The major strengths of this study include its prospective and population-based design, a large sample size, and detailed information on diet. The prospective design precluded recall bias and the virtually complete follow-up of the study population through linkage to various population-based registers largely minimizes the concern that our results have been affected by differential loss to follow-up. Another strength is that dietary acrylamide exposure information was updated during follow-up, which reduces measurement errors and provides a better estimate of long-term diet. Moreover, we used acrylamide concentrations of foods from the Swedish market (in the study area), foods that were relevant for the study population.

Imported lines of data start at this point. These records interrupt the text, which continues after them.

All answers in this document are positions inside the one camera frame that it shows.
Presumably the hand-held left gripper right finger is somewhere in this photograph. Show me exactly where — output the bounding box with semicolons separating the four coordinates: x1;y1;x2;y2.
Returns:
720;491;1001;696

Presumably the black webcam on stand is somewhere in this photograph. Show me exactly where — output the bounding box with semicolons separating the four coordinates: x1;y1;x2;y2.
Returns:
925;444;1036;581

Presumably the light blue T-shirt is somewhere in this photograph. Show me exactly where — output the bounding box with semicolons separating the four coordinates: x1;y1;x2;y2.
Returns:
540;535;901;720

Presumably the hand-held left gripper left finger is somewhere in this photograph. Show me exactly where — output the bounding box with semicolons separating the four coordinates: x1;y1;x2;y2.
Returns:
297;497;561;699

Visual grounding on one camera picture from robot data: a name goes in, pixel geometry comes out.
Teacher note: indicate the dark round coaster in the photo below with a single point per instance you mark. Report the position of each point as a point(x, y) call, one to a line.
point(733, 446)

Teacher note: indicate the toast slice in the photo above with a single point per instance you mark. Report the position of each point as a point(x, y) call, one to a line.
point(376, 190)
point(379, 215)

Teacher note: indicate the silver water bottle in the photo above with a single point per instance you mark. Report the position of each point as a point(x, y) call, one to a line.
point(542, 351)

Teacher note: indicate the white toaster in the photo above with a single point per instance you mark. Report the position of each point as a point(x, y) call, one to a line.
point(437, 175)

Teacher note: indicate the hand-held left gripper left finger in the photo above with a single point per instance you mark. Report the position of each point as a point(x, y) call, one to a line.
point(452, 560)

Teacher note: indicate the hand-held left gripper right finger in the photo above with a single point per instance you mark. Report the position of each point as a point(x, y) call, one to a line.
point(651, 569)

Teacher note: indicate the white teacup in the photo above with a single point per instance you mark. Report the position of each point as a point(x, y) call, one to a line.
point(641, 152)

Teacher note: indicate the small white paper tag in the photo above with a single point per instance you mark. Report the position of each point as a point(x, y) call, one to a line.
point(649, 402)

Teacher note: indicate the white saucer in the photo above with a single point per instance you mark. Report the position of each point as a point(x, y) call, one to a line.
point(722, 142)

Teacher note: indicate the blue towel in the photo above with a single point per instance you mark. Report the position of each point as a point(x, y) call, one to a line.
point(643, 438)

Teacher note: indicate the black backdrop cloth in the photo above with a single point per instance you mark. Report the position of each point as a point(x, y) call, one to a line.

A limitation of our study is that dietary intake was assessed with a self-administered food-frequency questionnaire, which will inevitably lead to some error in the measurement of diet and in the calculation of acrylamide intake. Furthermore, large variations in acrylamide levels have been found between single foodstuffs (different brands) within food categories as well as in different food categories.17 However, estimated acrylamide intake from foods has been found to significantly correlate with hemoglobin acrylamide adduct levels in Swedish women and men.23 Although we cannot rule out the possibility that measurement errors explain the lack of association between acrylamide intake and risk of endometrial cancer in the present study, it is unlikely that acrylamide in foods is an important risk factor. Another limitation is that although we adjusted for risk factors for endometrial cancer, we cannot exclude the possibility of residual confounding from these variables or from other uncontrolled dietary or nondietary factors. We were unable to control for physical activity and smoking at baseline. However, adjustment for physical activity and smoking in the subanalysis using data from the second questionnaire did not change our results.
In summary, results from this prospective study do not support the hypothesis that dietary acrylamide intake is positively associated with endometrial cancer risk, at least not within the ranges of acrylamide consumed in this Swedish population.